Combined influence of traverse and rotation speeds in friction stir processing OF AlSi10Mg alloy produced by laser-powder bed fusion

Abstract

In this study, friction stir processing (FSP) was used to enhance the corrosion properties through local modification of the microstructure of AlSi10Mg alloy fabricated by laser-powder bed fusion (L-PBF) technology. The impact of traverse and rotational speeds on the mechanical and electrochemical properties of L-PBF AlSi10Mg was analyzed with different combinations of processing parameters, with rotational speeds ranging from 800 to 1600 rpm and traverse speeds from 100 to 300 mm/min.

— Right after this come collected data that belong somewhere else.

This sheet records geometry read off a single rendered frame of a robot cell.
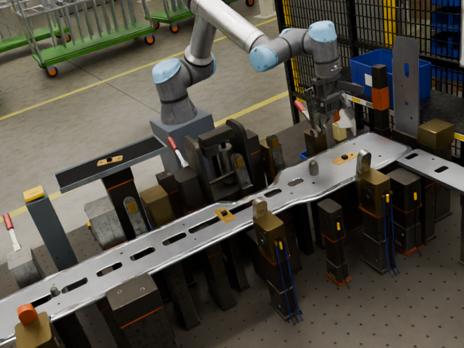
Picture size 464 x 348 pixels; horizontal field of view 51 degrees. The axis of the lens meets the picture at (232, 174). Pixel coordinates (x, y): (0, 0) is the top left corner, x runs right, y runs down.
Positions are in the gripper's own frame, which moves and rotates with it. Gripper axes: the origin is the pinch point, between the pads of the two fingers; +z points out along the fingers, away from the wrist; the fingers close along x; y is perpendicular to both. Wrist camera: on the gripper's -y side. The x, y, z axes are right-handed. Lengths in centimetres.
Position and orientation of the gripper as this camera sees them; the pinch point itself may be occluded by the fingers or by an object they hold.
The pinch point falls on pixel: (341, 128)
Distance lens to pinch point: 163.0
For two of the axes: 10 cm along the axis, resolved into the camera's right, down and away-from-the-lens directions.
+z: 2.3, 8.3, 5.0
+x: 4.5, 3.6, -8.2
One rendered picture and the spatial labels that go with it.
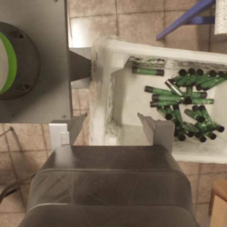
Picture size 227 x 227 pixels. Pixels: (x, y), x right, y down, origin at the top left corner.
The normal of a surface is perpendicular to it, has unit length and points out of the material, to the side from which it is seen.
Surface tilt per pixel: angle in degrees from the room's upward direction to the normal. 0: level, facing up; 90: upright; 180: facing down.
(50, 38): 0
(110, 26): 0
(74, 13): 0
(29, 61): 70
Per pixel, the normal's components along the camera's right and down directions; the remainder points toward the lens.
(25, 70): 0.93, 0.28
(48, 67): 0.00, 0.25
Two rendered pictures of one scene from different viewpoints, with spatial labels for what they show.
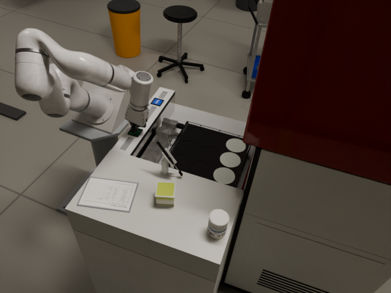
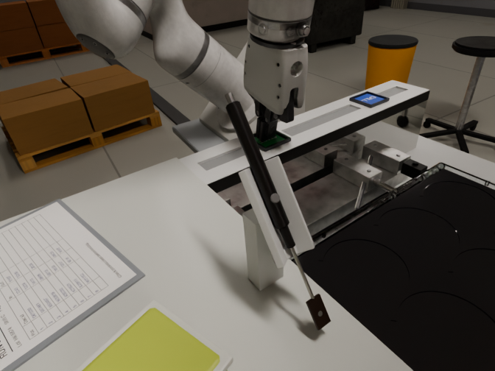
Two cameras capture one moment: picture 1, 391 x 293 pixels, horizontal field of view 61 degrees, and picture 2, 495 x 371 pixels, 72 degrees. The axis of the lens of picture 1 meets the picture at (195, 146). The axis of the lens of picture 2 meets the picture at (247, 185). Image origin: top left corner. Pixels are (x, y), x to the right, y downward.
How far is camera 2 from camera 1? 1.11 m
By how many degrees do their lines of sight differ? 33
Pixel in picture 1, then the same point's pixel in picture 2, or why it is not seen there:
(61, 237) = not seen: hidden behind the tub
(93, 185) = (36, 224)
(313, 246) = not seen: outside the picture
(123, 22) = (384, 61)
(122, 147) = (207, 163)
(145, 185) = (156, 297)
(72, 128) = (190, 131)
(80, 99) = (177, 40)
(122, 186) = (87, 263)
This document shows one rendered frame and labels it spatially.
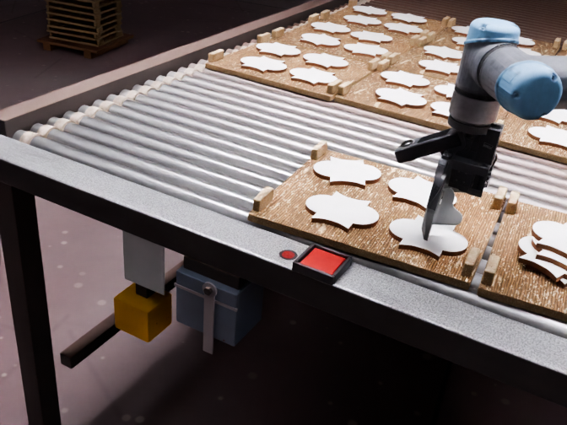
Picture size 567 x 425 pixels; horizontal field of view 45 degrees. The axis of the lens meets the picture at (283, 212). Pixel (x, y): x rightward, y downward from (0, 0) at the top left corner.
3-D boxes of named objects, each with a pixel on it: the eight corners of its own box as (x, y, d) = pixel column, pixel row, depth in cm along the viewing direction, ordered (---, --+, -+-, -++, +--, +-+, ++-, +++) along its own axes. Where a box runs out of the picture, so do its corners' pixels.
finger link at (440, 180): (434, 208, 110) (451, 158, 110) (424, 206, 110) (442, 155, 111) (436, 213, 114) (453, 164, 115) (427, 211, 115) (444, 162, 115)
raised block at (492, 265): (491, 287, 110) (495, 273, 109) (479, 283, 111) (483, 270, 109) (497, 269, 115) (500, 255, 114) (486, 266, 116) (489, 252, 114)
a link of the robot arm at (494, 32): (485, 29, 97) (461, 13, 104) (467, 102, 102) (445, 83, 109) (535, 32, 98) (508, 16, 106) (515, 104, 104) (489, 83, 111)
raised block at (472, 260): (471, 279, 112) (474, 265, 110) (460, 276, 112) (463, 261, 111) (478, 261, 117) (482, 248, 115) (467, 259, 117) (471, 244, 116)
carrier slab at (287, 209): (467, 290, 112) (470, 282, 111) (246, 220, 126) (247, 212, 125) (504, 203, 140) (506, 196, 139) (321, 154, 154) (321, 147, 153)
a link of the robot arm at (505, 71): (596, 69, 91) (553, 44, 100) (519, 68, 88) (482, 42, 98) (578, 124, 95) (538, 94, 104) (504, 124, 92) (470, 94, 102)
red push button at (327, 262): (330, 282, 112) (331, 275, 111) (298, 269, 114) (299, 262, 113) (345, 265, 116) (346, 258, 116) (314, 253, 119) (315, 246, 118)
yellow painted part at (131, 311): (148, 344, 139) (146, 246, 127) (114, 327, 142) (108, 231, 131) (172, 323, 145) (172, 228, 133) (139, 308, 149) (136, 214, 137)
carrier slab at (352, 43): (383, 70, 211) (385, 56, 209) (268, 43, 227) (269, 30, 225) (420, 46, 238) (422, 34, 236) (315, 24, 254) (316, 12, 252)
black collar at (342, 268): (332, 286, 111) (333, 277, 110) (291, 270, 114) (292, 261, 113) (351, 264, 117) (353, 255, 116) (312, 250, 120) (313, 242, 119)
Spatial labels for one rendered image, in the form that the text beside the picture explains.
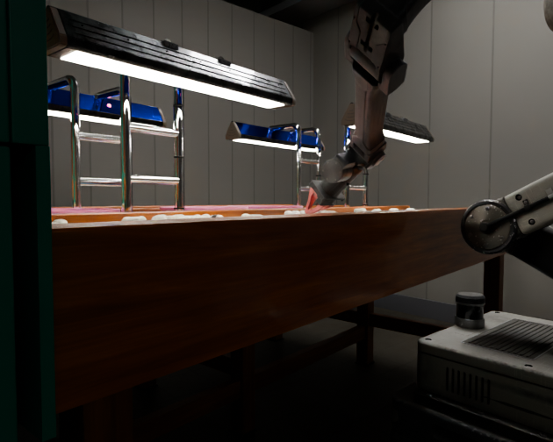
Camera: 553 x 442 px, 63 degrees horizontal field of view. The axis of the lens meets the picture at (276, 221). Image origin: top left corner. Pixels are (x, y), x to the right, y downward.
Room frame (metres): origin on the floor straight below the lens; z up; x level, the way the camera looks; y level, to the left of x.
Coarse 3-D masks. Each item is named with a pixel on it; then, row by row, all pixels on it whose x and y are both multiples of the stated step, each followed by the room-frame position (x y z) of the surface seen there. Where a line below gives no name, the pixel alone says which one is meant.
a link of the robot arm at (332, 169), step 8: (344, 152) 1.10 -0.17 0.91; (352, 152) 1.12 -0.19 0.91; (328, 160) 1.08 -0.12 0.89; (336, 160) 1.07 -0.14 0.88; (344, 160) 1.06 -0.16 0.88; (352, 160) 1.08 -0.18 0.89; (360, 160) 1.11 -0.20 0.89; (376, 160) 1.10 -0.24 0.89; (328, 168) 1.08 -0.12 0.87; (336, 168) 1.07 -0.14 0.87; (344, 168) 1.07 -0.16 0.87; (352, 168) 1.11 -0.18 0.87; (368, 168) 1.12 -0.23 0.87; (328, 176) 1.08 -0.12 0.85; (336, 176) 1.07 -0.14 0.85; (344, 176) 1.08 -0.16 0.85
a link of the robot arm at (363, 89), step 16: (352, 64) 0.80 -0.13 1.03; (400, 64) 0.73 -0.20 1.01; (368, 80) 0.79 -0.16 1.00; (384, 80) 0.75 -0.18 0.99; (400, 80) 0.77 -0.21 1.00; (368, 96) 0.84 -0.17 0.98; (384, 96) 0.87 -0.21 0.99; (368, 112) 0.89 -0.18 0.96; (384, 112) 0.94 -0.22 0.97; (368, 128) 0.96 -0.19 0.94; (352, 144) 1.11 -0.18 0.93; (368, 144) 1.03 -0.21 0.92; (384, 144) 1.08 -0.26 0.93; (368, 160) 1.10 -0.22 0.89
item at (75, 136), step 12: (48, 84) 1.27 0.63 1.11; (60, 84) 1.23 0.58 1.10; (72, 84) 1.19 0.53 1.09; (72, 96) 1.19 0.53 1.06; (96, 96) 1.40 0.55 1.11; (108, 96) 1.37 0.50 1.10; (72, 108) 1.19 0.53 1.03; (72, 120) 1.19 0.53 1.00; (72, 132) 1.19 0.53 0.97; (72, 144) 1.19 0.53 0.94; (72, 156) 1.19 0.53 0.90; (132, 156) 1.32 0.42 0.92; (72, 168) 1.19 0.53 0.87; (132, 168) 1.32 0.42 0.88; (72, 180) 1.19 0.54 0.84; (84, 180) 1.21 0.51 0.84; (96, 180) 1.23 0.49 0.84; (108, 180) 1.26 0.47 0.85; (120, 180) 1.29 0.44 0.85; (72, 192) 1.19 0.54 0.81; (132, 192) 1.32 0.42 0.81; (72, 204) 1.19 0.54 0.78; (132, 204) 1.32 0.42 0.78
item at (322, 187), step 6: (312, 180) 1.18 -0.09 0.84; (324, 180) 1.18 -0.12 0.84; (312, 186) 1.17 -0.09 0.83; (318, 186) 1.17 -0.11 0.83; (324, 186) 1.17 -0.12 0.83; (330, 186) 1.16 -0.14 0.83; (336, 186) 1.16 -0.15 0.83; (342, 186) 1.16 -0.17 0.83; (318, 192) 1.16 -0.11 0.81; (324, 192) 1.17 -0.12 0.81; (330, 192) 1.17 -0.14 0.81; (336, 192) 1.17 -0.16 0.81; (324, 198) 1.15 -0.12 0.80; (330, 198) 1.16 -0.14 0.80; (336, 198) 1.19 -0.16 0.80; (342, 198) 1.21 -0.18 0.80
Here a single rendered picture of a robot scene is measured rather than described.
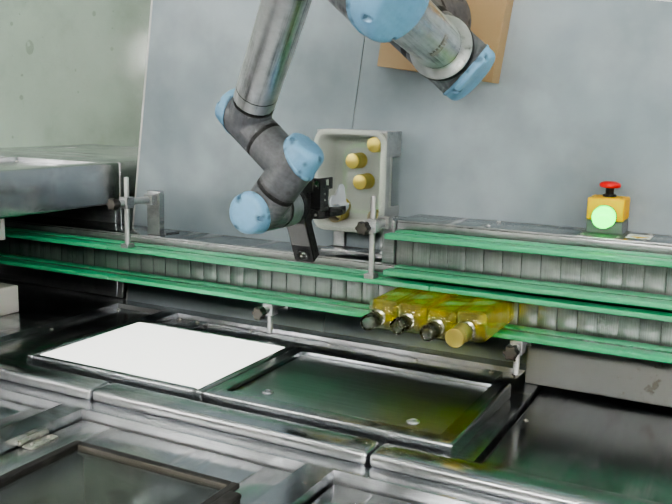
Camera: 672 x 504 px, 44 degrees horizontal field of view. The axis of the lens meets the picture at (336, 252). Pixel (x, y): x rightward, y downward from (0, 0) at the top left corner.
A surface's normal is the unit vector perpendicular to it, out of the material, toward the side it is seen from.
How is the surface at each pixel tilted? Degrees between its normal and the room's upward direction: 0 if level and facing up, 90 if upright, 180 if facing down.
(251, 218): 0
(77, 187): 90
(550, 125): 0
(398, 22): 78
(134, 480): 90
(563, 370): 0
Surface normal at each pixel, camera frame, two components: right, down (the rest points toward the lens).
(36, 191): 0.89, 0.10
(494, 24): -0.51, 0.10
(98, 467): 0.03, -0.98
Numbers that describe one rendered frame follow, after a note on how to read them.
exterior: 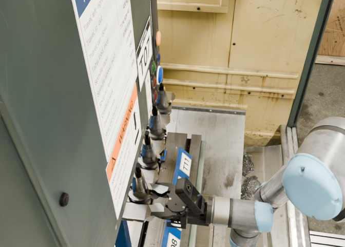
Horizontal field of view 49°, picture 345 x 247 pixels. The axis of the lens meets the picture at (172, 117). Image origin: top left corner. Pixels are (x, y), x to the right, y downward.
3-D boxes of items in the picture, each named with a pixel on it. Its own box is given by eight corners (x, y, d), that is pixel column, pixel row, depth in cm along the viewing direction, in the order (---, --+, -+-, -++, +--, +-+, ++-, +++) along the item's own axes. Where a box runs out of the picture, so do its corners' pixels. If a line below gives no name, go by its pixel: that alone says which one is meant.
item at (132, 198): (132, 184, 102) (132, 178, 100) (154, 188, 101) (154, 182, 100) (125, 203, 98) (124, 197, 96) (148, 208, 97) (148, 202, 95)
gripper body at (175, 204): (164, 227, 101) (209, 233, 100) (163, 209, 95) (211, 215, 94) (168, 203, 107) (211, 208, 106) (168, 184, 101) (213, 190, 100)
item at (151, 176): (159, 171, 104) (159, 169, 104) (156, 187, 101) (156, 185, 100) (134, 168, 105) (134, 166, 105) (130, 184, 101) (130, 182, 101)
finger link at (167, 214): (148, 221, 96) (183, 218, 96) (148, 217, 95) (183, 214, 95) (148, 205, 99) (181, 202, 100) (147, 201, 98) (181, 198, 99)
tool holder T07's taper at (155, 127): (151, 122, 115) (150, 106, 111) (165, 126, 114) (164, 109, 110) (146, 133, 112) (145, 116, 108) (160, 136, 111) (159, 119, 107)
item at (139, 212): (152, 205, 97) (152, 203, 96) (148, 224, 93) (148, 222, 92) (126, 202, 97) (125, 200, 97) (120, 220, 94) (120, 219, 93)
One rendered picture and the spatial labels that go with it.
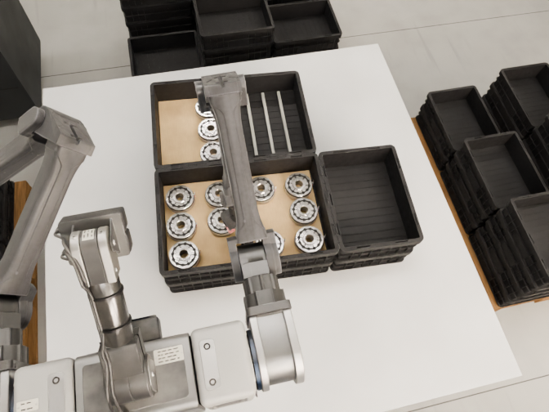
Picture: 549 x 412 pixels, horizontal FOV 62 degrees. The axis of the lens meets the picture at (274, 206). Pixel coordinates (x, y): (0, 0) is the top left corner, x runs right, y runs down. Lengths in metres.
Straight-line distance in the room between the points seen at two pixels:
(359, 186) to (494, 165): 1.04
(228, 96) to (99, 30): 2.69
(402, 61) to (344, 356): 2.28
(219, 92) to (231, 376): 0.53
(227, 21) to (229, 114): 1.88
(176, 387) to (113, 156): 1.35
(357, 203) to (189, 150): 0.68
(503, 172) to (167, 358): 2.13
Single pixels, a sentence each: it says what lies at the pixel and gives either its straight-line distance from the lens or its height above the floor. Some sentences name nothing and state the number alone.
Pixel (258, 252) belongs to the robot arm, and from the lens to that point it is 0.95.
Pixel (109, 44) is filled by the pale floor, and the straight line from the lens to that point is 3.47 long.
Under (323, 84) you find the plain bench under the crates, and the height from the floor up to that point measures 0.70.
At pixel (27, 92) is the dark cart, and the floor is 0.31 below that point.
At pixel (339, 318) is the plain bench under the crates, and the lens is 1.73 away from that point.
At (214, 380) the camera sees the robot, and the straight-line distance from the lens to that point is 0.83.
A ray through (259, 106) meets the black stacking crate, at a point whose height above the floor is 0.83.
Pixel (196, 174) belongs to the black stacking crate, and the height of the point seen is 0.89.
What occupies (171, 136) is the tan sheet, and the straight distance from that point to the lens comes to 1.88.
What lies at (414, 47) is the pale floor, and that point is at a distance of 3.57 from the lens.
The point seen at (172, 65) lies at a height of 0.27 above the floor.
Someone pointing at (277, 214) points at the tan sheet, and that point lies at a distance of 1.69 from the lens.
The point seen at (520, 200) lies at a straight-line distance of 2.34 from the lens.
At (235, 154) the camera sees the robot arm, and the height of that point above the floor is 1.57.
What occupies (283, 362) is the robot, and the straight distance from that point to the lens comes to 0.87.
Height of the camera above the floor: 2.36
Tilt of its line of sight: 64 degrees down
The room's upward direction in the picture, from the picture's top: 7 degrees clockwise
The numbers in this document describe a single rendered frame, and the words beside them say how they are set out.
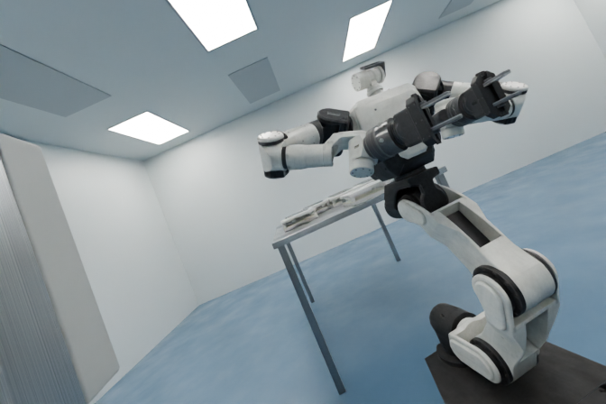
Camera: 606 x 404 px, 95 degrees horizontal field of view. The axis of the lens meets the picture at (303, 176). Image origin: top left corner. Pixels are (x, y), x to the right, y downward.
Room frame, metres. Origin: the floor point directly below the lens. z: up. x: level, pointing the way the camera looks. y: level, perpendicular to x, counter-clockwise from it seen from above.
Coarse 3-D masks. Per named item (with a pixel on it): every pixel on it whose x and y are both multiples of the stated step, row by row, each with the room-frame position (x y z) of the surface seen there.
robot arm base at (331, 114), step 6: (324, 108) 0.99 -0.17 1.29; (330, 108) 1.00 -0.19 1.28; (318, 114) 0.96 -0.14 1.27; (324, 114) 0.96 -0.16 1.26; (330, 114) 0.96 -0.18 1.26; (336, 114) 0.97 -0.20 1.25; (342, 114) 0.97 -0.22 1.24; (348, 114) 0.98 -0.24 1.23; (318, 120) 0.96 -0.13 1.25; (324, 120) 0.94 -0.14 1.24; (330, 120) 0.93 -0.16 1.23; (336, 120) 0.93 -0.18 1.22; (342, 120) 0.93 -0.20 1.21; (348, 120) 0.95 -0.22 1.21; (342, 126) 0.94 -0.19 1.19; (348, 126) 0.96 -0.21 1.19; (342, 150) 1.00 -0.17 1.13; (336, 156) 1.02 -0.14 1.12
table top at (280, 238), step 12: (444, 168) 1.64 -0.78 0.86; (360, 204) 1.58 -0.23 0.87; (372, 204) 1.59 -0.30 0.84; (324, 216) 1.74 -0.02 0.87; (336, 216) 1.56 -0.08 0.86; (276, 228) 2.61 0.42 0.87; (300, 228) 1.65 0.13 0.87; (312, 228) 1.55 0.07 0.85; (276, 240) 1.58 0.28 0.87; (288, 240) 1.53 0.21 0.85
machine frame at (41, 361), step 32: (0, 160) 0.24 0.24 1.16; (0, 192) 0.23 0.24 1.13; (0, 224) 0.22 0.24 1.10; (0, 256) 0.21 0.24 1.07; (32, 256) 0.24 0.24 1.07; (0, 288) 0.20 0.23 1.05; (32, 288) 0.23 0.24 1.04; (0, 320) 0.19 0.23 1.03; (32, 320) 0.22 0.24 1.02; (0, 352) 0.19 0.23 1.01; (32, 352) 0.21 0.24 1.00; (64, 352) 0.24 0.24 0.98; (0, 384) 0.18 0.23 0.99; (32, 384) 0.20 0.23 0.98; (64, 384) 0.23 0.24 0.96
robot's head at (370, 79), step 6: (360, 72) 1.00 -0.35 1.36; (366, 72) 1.00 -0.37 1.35; (372, 72) 1.01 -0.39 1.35; (378, 72) 1.01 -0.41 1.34; (354, 78) 1.01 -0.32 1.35; (360, 78) 0.99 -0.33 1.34; (366, 78) 0.99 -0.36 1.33; (372, 78) 1.01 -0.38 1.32; (378, 78) 1.02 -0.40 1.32; (354, 84) 1.03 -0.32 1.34; (360, 84) 0.99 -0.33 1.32; (366, 84) 1.00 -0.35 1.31; (372, 84) 1.01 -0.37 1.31; (378, 84) 1.01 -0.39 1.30; (360, 90) 1.02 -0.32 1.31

The experimental results showed that the Si content within the stir zone is dependent on the combined influence of the rotational and traverse speeds, with a lower traverse speed promoting an enhanced grain refinement and a more homogenous Si distribution, indicated by a low LAGBs with a high HAGBs, resulting in the decrease of the hardness value and improvement of the corrosion performance of the processed material. The lowest hardness was found on the samples processed with a traverse speed of 100 mm/min and the best corrosion performance was observed from the samples processed with a rotational speed of 1600 rpm and a traverse speed of 100 mm/min. The results also indicated that the rotational speed showed a major role on the process, with the influence of the traverse speed diminishing when the material is processed at higher rotational speeds.